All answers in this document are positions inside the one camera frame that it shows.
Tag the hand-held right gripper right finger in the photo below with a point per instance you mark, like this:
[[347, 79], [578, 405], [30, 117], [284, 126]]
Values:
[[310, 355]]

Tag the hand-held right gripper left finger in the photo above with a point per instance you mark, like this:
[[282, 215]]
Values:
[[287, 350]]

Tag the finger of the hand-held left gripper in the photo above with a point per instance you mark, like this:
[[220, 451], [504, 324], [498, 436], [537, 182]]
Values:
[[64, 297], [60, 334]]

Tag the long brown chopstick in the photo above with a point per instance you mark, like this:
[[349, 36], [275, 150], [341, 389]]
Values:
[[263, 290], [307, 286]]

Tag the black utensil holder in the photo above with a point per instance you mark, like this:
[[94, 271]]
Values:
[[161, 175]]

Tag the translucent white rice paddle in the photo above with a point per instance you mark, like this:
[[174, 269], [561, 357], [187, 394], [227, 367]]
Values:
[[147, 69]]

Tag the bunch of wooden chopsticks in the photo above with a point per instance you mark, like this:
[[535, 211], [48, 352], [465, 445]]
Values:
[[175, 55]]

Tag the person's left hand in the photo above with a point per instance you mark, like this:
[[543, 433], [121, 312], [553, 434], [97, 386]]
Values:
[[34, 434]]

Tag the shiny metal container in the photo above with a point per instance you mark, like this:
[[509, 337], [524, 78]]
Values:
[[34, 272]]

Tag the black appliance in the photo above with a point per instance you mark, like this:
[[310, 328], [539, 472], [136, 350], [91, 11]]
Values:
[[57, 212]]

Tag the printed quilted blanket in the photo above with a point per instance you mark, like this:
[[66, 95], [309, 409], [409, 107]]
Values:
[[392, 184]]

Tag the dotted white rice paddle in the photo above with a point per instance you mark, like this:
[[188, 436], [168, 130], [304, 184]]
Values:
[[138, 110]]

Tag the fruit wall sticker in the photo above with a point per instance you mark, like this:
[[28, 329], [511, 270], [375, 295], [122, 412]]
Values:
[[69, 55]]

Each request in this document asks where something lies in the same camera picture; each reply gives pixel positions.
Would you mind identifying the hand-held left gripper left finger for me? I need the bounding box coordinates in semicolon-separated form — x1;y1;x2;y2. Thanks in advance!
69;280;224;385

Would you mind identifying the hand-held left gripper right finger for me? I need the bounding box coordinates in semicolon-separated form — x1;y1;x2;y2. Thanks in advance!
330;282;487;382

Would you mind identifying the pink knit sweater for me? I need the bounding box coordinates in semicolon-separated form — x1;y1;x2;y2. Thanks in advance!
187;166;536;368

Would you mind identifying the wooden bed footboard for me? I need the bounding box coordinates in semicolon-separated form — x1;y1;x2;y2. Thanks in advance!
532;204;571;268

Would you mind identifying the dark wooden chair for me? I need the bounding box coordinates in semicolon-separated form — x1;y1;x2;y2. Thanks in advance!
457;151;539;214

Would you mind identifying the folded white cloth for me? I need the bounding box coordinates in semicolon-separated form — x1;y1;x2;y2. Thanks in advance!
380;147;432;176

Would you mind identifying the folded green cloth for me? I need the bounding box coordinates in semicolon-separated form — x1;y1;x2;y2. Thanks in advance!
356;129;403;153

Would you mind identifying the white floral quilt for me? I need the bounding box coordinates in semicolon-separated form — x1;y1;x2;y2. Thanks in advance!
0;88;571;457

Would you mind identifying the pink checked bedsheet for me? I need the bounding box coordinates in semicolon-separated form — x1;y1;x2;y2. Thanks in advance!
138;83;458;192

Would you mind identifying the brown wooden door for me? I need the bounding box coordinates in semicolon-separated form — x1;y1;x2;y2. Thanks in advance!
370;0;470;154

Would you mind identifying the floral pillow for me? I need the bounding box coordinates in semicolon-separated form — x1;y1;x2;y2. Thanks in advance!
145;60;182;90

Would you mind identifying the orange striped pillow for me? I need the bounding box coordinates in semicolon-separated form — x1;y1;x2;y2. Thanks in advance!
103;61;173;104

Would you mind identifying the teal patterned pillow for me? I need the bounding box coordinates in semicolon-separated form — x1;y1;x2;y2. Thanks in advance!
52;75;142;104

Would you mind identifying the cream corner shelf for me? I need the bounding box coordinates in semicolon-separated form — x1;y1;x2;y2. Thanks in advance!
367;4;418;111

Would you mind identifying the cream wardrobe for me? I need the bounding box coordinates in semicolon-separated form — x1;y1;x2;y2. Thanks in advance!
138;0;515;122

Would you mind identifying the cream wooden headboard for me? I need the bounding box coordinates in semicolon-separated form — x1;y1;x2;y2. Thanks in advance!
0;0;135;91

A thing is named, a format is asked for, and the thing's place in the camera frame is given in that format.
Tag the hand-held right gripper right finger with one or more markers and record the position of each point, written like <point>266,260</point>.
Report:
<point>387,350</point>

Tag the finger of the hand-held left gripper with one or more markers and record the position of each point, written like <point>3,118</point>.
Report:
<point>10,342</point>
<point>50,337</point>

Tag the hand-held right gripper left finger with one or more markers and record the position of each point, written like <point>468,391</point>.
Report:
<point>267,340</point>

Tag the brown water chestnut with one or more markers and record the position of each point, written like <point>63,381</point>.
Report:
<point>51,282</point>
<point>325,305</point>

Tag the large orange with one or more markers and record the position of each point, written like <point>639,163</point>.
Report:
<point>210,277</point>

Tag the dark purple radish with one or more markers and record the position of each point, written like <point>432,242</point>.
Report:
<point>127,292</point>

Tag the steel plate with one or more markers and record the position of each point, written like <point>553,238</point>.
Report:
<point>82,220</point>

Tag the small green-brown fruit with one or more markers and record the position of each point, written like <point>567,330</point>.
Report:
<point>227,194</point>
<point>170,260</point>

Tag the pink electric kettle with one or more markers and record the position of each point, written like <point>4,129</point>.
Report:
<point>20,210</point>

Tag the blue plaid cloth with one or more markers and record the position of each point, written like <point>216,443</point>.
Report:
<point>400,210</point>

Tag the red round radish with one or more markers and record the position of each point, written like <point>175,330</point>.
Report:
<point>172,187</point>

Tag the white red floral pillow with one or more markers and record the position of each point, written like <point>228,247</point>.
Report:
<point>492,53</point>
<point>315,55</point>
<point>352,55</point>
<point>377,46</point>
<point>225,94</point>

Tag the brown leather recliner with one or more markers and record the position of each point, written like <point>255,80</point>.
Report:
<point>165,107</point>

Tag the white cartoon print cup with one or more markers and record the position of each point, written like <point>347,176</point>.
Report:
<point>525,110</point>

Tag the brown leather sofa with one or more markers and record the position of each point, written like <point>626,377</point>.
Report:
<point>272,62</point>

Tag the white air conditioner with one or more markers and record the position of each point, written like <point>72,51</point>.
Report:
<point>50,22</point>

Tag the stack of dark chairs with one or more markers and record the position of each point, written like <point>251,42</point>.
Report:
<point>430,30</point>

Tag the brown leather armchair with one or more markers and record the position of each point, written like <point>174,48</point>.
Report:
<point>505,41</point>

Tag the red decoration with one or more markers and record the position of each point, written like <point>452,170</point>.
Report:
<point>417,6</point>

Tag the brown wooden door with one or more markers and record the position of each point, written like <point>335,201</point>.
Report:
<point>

-.-.-

Working from the listing above, give it again word for word.

## SOLUTION BELOW
All answers in this document are positions inside the one camera frame that it shows.
Tag the hand-held right gripper right finger in the photo below with a point per instance you mark, like this:
[[347, 79], [578, 405], [30, 117], [284, 126]]
Values:
[[310, 355]]

Tag the hand-held right gripper left finger in the photo above with a point per instance you mark, like this:
[[282, 215]]
Values:
[[287, 350]]

Tag the finger of the hand-held left gripper in the photo above with a point per instance you mark, like this:
[[220, 451], [504, 324], [498, 436], [537, 182]]
Values:
[[64, 297], [60, 334]]

Tag the long brown chopstick in the photo above with a point per instance you mark, like this:
[[349, 36], [275, 150], [341, 389]]
Values:
[[263, 290], [307, 286]]

Tag the black utensil holder in the photo above with a point per instance you mark, like this:
[[94, 271]]
Values:
[[161, 175]]

Tag the translucent white rice paddle in the photo above with a point per instance you mark, like this:
[[174, 269], [561, 357], [187, 394], [227, 367]]
Values:
[[147, 69]]

Tag the bunch of wooden chopsticks in the photo above with a point per instance you mark, like this:
[[535, 211], [48, 352], [465, 445]]
Values:
[[175, 55]]

Tag the person's left hand in the photo above with a point per instance you mark, like this:
[[543, 433], [121, 312], [553, 434], [97, 386]]
Values:
[[34, 434]]

Tag the shiny metal container in the photo above with a point per instance you mark, like this:
[[509, 337], [524, 78]]
Values:
[[34, 272]]

Tag the black appliance in the photo above with a point per instance you mark, like this:
[[310, 328], [539, 472], [136, 350], [91, 11]]
Values:
[[57, 212]]

Tag the printed quilted blanket in the photo above with a point per instance you mark, like this:
[[66, 95], [309, 409], [409, 107]]
Values:
[[392, 184]]

Tag the dotted white rice paddle in the photo above with a point per instance you mark, like this:
[[188, 436], [168, 130], [304, 184]]
Values:
[[138, 110]]

Tag the fruit wall sticker in the photo above with a point per instance you mark, like this:
[[28, 329], [511, 270], [375, 295], [122, 412]]
Values:
[[69, 55]]

Each request in this document asks where something lies in the same camera picture; each reply gives pixel positions.
Would you mind identifying the hand-held left gripper left finger for me? I need the bounding box coordinates in semicolon-separated form — x1;y1;x2;y2. Thanks in advance!
69;280;224;385

Would you mind identifying the hand-held left gripper right finger for me? I need the bounding box coordinates in semicolon-separated form — x1;y1;x2;y2. Thanks in advance!
330;282;487;382

Would you mind identifying the pink knit sweater for me? I need the bounding box coordinates in semicolon-separated form — x1;y1;x2;y2. Thanks in advance!
187;166;536;368

Would you mind identifying the wooden bed footboard for me? I need the bounding box coordinates in semicolon-separated form — x1;y1;x2;y2. Thanks in advance!
532;204;571;268

Would you mind identifying the dark wooden chair for me? I need the bounding box coordinates in semicolon-separated form — x1;y1;x2;y2. Thanks in advance!
457;151;539;214

Would you mind identifying the folded white cloth for me? I need the bounding box coordinates in semicolon-separated form — x1;y1;x2;y2. Thanks in advance!
380;147;432;176

Would you mind identifying the folded green cloth for me? I need the bounding box coordinates in semicolon-separated form — x1;y1;x2;y2. Thanks in advance!
356;129;403;153

Would you mind identifying the white floral quilt for me? I need the bounding box coordinates in semicolon-separated form — x1;y1;x2;y2. Thanks in advance!
0;88;571;457

Would you mind identifying the pink checked bedsheet for me? I need the bounding box coordinates in semicolon-separated form — x1;y1;x2;y2. Thanks in advance!
138;83;458;192

Would you mind identifying the brown wooden door for me? I need the bounding box coordinates in semicolon-separated form — x1;y1;x2;y2. Thanks in advance!
370;0;470;154

Would you mind identifying the floral pillow for me? I need the bounding box coordinates in semicolon-separated form — x1;y1;x2;y2. Thanks in advance!
145;60;182;90

Would you mind identifying the orange striped pillow for me? I need the bounding box coordinates in semicolon-separated form — x1;y1;x2;y2. Thanks in advance!
103;61;173;104

Would you mind identifying the teal patterned pillow for me? I need the bounding box coordinates in semicolon-separated form — x1;y1;x2;y2. Thanks in advance!
52;75;142;104

Would you mind identifying the cream corner shelf for me? I need the bounding box coordinates in semicolon-separated form — x1;y1;x2;y2. Thanks in advance!
367;4;418;111

Would you mind identifying the cream wardrobe for me? I need the bounding box coordinates in semicolon-separated form — x1;y1;x2;y2. Thanks in advance!
138;0;515;122

Would you mind identifying the cream wooden headboard for me? I need the bounding box coordinates in semicolon-separated form — x1;y1;x2;y2. Thanks in advance!
0;0;135;91

A thing is named, a format is asked for, and the thing's place in the camera frame is given in that format.
Tag the hand-held right gripper right finger with one or more markers and record the position of each point, written like <point>266,260</point>.
Report:
<point>387,350</point>

Tag the finger of the hand-held left gripper with one or more markers and record the position of each point, written like <point>3,118</point>.
Report:
<point>10,342</point>
<point>50,337</point>

Tag the hand-held right gripper left finger with one or more markers and record the position of each point, written like <point>468,391</point>.
Report:
<point>267,340</point>

Tag the brown water chestnut with one or more markers and record the position of each point, written like <point>63,381</point>.
Report:
<point>51,282</point>
<point>325,305</point>

Tag the large orange with one or more markers and record the position of each point, written like <point>639,163</point>.
Report:
<point>210,277</point>

Tag the dark purple radish with one or more markers and record the position of each point, written like <point>432,242</point>.
Report:
<point>127,292</point>

Tag the steel plate with one or more markers and record the position of each point, written like <point>553,238</point>.
Report:
<point>82,220</point>

Tag the small green-brown fruit with one or more markers and record the position of each point, written like <point>567,330</point>.
Report:
<point>227,194</point>
<point>170,260</point>

Tag the pink electric kettle with one or more markers and record the position of each point, written like <point>4,129</point>.
Report:
<point>20,210</point>

Tag the blue plaid cloth with one or more markers and record the position of each point, written like <point>216,443</point>.
Report:
<point>400,210</point>

Tag the red round radish with one or more markers and record the position of each point, written like <point>175,330</point>.
Report:
<point>172,187</point>

Tag the white red floral pillow with one or more markers and record the position of each point, written like <point>228,247</point>.
Report:
<point>492,53</point>
<point>315,55</point>
<point>352,55</point>
<point>377,46</point>
<point>225,94</point>

Tag the brown leather recliner with one or more markers and record the position of each point, written like <point>255,80</point>.
Report:
<point>165,107</point>

Tag the white cartoon print cup with one or more markers and record the position of each point, written like <point>347,176</point>.
Report:
<point>525,110</point>

Tag the brown leather sofa with one or more markers and record the position of each point, written like <point>626,377</point>.
Report:
<point>272,62</point>

Tag the white air conditioner with one or more markers and record the position of each point, written like <point>72,51</point>.
Report:
<point>50,22</point>

Tag the stack of dark chairs with one or more markers and record the position of each point, written like <point>251,42</point>.
Report:
<point>430,30</point>

Tag the brown leather armchair with one or more markers and record the position of each point, written like <point>174,48</point>.
Report:
<point>505,41</point>

Tag the red decoration with one or more markers and record the position of each point, written like <point>452,170</point>.
Report:
<point>417,6</point>

Tag the brown wooden door with one or more markers and record the position of each point, written like <point>335,201</point>.
Report:
<point>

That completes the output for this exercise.